Julie J. Lesnik is a 2015‒2016 recipient of the American Fellowship from the American Association of University Women and a 2018-2019 fellow of the Leshner Leadership Institute for Public Engagement with Science of the American Association for the Advancement of Science.

Selected publications

Edible Insects and Human Evolution.  2018.  University Press of Florida.

(Available digitally to WSU community here).

From the back cover:

"An original and satisfying synthesis on the evolution of the human diet that draws from all the relevant fields of the natural and social sciences."—W. C. McGrew, author of The Cultured Chimpanzee: Reflections on Cultural Primatology

"Engaging. Argues most convincingly that insects were an important food source during human evolution."—Margaret J. Schoeninger, University of California San Diego

Researchers who study ancient human diets tend to focus on meat eating because the practice of butchery is very apparent in the archaeological record. In this volume, Julie Lesnik highlights a different food source, tracing evidence that humans and their hominin ancestors also consumed insects throughout the entire course of human evolution.

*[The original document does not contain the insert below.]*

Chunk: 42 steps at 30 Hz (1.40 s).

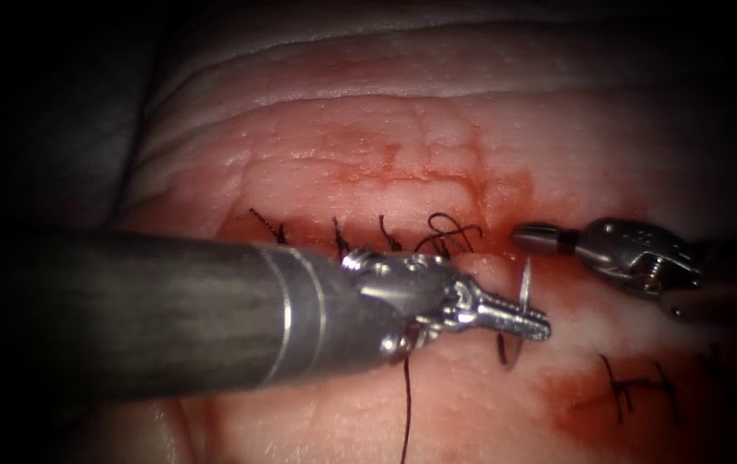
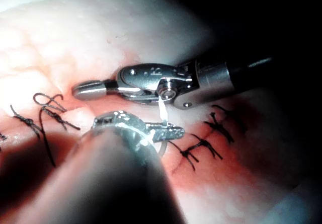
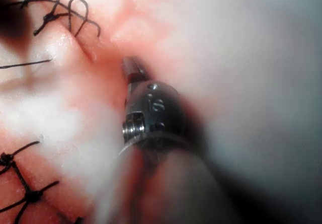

Lesnik combines primatology, sociocultural anthropology, reproductive physiology, and paleoanthropology to examine the role of insects in the diets of hunter-gatherers and our nonhuman primate cousins. She posits that women would likely spend more time foraging for and eating insects than men, arguing that this pattern is important to note because women are too often ignored in reconstructions of ancient human behavior. Because of the abundance of insects and the low risk of acquiring them, insects were a reliable food source that mothers used to feed their families over the past five million years.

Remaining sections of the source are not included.